Sci Rep. 2025 Jan 30;15(1):3770. doi: 10.1038/s41598-025-85199-5.
The diverse types and sizes, proximity to non-nodule structures, identical shape characteristics, and varying sizes of nodules make them challenging for segmentation methods. Although many efforts have been made in automatic lung nodule segmentation, most of them have not sufficiently addressed the challenges related to the type and size of nodules, such as juxta-pleural and juxta-vascular nodules. The current research introduces a Squeeze-Excitation Dilated Attention-based Residual U-Net (SEDARU-Net) with a robust intensity normalization technique to address the challenges related to different types and sizes of lung nodules and to achieve an improved lung nodule segmentation. After preprocessing the images with the intensity normalization method and extracting the Regions of Interest by YOLOv3, they are fed into the SEDARU-Net with dilated convolutions in the encoder part. Then, the extracted features are given to the decoder part, which involves transposed convolutions, Squeeze-Excitation Dilated Residual blocks, and skip connections equipped with an Attention Gate, to decode the feature maps and construct the segmentation mask. The proposed model was evaluated using the publicly available Lung Nodule Analysis 2016 (LUNA16) dataset, achieving a Dice Similarity Coefficient of 97.86%, IoU of 96.40%, sensitivity of 96.54%, and precision of 98.84%. Finally, it was shown that each added component to the U-Net's structure and the intensity normalization technique increased the Dice Similarity Coefficient by more than 2%. The proposed method suggests a potential clinical tool to address challenges related to the segmentation of lung nodules with different types located in the proximity of non-nodule structures.

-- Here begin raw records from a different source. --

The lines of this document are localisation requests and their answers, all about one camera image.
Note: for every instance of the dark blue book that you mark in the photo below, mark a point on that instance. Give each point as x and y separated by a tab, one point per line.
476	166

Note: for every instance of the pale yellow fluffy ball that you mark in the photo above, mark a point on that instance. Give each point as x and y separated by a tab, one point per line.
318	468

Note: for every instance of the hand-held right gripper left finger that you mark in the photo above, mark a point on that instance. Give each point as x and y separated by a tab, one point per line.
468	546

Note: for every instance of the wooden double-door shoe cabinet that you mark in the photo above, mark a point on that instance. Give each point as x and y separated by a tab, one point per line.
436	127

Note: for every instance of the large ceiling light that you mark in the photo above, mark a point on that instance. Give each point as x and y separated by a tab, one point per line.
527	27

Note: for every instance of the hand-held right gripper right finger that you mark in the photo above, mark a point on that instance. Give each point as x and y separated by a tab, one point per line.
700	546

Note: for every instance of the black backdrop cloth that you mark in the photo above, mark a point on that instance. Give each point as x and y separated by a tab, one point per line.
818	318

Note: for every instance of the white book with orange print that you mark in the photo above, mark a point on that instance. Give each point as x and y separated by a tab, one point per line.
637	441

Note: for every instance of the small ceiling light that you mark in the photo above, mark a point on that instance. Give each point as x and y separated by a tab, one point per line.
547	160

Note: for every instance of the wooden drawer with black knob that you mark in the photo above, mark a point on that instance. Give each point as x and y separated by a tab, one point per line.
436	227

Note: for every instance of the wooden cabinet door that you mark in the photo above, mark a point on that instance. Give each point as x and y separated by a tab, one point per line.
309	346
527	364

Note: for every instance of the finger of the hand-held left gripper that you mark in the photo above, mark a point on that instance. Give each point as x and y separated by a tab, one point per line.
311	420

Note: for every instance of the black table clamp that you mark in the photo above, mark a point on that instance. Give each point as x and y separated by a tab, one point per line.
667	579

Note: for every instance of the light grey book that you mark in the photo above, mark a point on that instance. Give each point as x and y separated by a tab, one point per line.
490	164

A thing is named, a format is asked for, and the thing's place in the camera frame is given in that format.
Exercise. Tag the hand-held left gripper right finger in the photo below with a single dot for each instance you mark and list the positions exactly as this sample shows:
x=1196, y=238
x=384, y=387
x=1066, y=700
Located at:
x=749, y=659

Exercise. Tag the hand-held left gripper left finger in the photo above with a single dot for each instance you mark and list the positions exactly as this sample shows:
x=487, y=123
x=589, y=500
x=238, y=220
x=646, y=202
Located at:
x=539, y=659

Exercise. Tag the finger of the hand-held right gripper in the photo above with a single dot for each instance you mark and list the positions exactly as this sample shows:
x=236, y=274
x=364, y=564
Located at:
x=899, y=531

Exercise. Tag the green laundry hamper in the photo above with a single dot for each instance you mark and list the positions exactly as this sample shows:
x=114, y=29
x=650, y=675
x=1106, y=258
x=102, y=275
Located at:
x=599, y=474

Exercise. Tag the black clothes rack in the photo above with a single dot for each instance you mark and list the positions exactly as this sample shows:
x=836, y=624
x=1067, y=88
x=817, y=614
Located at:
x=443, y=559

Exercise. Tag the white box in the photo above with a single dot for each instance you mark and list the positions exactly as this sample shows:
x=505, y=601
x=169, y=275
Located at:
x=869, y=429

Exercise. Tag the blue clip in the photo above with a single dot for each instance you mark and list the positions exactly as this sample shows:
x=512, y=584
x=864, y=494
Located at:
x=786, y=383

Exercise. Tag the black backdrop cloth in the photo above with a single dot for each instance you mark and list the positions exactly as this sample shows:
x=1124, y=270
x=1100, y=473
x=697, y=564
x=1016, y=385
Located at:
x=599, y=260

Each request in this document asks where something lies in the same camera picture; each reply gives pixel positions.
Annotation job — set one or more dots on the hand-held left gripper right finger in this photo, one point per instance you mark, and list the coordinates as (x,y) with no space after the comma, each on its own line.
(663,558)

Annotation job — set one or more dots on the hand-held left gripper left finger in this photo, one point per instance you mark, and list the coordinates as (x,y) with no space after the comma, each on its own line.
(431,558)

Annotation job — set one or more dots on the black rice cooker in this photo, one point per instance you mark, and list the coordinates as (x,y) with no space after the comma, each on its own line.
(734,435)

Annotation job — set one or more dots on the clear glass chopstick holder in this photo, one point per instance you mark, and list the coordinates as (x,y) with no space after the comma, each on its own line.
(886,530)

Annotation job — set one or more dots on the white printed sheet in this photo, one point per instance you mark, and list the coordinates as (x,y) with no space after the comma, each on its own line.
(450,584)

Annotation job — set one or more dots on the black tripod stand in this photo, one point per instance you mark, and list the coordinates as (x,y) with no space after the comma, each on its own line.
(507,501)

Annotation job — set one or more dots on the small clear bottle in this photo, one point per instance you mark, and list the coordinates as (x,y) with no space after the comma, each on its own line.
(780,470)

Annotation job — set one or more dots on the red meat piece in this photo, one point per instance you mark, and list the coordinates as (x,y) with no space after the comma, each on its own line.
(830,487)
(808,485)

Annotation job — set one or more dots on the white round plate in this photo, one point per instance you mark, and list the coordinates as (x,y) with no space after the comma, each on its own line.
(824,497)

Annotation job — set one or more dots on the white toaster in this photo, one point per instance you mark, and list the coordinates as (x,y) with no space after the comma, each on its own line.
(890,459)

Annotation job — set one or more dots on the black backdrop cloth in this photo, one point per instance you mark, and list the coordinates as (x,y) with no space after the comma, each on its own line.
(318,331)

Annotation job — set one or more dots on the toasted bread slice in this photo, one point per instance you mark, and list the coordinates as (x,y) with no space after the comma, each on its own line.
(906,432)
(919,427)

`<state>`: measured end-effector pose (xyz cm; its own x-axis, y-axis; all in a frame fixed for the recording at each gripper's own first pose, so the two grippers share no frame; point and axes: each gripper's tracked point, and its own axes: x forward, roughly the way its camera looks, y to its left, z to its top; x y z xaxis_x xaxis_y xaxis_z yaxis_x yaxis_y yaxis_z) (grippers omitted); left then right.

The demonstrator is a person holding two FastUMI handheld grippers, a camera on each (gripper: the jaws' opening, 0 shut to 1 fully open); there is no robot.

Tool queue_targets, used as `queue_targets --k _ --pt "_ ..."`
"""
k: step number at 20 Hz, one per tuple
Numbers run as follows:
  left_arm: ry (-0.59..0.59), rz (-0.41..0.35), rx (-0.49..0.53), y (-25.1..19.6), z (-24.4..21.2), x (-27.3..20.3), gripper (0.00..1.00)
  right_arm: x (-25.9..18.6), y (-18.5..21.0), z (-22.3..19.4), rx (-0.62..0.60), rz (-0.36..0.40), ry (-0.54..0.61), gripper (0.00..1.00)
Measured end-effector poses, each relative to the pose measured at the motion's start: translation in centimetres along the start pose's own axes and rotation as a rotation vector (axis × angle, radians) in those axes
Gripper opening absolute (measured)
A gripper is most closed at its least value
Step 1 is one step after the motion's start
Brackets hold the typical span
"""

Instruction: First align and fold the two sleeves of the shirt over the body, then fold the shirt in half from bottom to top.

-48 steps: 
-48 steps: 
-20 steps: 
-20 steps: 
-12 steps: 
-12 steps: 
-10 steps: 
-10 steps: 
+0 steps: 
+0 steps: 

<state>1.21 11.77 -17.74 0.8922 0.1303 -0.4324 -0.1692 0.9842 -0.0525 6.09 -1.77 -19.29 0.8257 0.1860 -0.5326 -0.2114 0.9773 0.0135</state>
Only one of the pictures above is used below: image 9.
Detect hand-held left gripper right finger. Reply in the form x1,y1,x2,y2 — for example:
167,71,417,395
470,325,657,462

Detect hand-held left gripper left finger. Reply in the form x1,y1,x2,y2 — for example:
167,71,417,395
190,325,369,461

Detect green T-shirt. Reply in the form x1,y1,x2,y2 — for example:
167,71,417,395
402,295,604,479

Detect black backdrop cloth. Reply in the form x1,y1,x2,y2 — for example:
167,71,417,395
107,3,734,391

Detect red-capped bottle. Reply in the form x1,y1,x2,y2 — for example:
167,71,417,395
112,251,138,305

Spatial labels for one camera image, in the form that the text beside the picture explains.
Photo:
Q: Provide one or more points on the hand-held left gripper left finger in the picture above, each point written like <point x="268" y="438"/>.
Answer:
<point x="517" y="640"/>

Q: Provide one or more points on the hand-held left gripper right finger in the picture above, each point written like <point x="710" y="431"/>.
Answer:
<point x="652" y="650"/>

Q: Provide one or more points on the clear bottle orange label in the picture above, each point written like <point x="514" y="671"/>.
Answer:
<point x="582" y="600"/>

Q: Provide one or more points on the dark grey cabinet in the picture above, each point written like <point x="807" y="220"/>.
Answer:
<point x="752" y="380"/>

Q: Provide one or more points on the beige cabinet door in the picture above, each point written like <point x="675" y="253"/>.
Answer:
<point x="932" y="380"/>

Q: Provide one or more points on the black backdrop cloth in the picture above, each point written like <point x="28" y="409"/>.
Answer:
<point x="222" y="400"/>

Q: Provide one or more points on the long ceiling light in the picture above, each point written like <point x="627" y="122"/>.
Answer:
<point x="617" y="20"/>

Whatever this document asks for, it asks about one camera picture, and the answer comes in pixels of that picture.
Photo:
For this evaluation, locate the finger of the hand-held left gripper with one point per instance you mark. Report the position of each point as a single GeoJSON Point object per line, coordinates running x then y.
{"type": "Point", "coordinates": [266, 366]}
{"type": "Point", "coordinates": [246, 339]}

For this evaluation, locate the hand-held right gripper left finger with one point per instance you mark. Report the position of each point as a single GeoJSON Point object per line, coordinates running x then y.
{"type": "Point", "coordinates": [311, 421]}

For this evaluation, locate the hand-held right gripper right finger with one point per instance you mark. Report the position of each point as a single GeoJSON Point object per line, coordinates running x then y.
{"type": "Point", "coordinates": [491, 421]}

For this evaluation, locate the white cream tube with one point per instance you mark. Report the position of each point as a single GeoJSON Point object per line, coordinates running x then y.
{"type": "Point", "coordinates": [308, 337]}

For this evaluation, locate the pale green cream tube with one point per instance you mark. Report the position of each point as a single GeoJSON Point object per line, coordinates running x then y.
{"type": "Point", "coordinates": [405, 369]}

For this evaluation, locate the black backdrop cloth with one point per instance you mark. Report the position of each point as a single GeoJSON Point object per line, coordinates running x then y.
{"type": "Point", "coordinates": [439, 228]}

结节的多样类型和大小、与非结节结构的接近程度、相同的形状特征以及大小各异,使得它们对于分割方法而言具有挑战性。尽管在自动肺结节分割方面已经做出了许多努力,但大多数方法都未能充分应对与结节类型和大小相关的挑战,例如胸膜旁和血管旁结节。当前的研究引入了一种基于挤压激励扩张注意力的残差U型网络(SEDARU-Net)以及一种强大的强度归一化技术,以应对与不同类型和大小的肺结节相关的挑战,并实现改进的肺结节分割。在用强度归一化方法对图像进行预处理并通过YOLOv3提取感兴趣区域后,将它们输入到编码器部分具有扩张卷积的SEDARU-Net中。然后,将提取的特征输入到解码器部分,该部分包括转置卷积、挤压激励扩张残差块以及配备注意力门的跳跃连接,以解码特征图并构建分割掩码。使用公开可用的2016年肺结节分析(LUNA16)数据集对所提出的模型进行评估,其骰子相似系数达到97.86%,交并比为96.40%,灵敏度为96.54%,精度为98.84%。最后,结果表明,U型网络结构中添加的每个组件以及强度归一化技术使骰子相似系数提高了2%以上。所提出的方法为解决与位于非结节结构附近的不同类型肺结节分割相关的挑战提供了一种潜在的临床工具。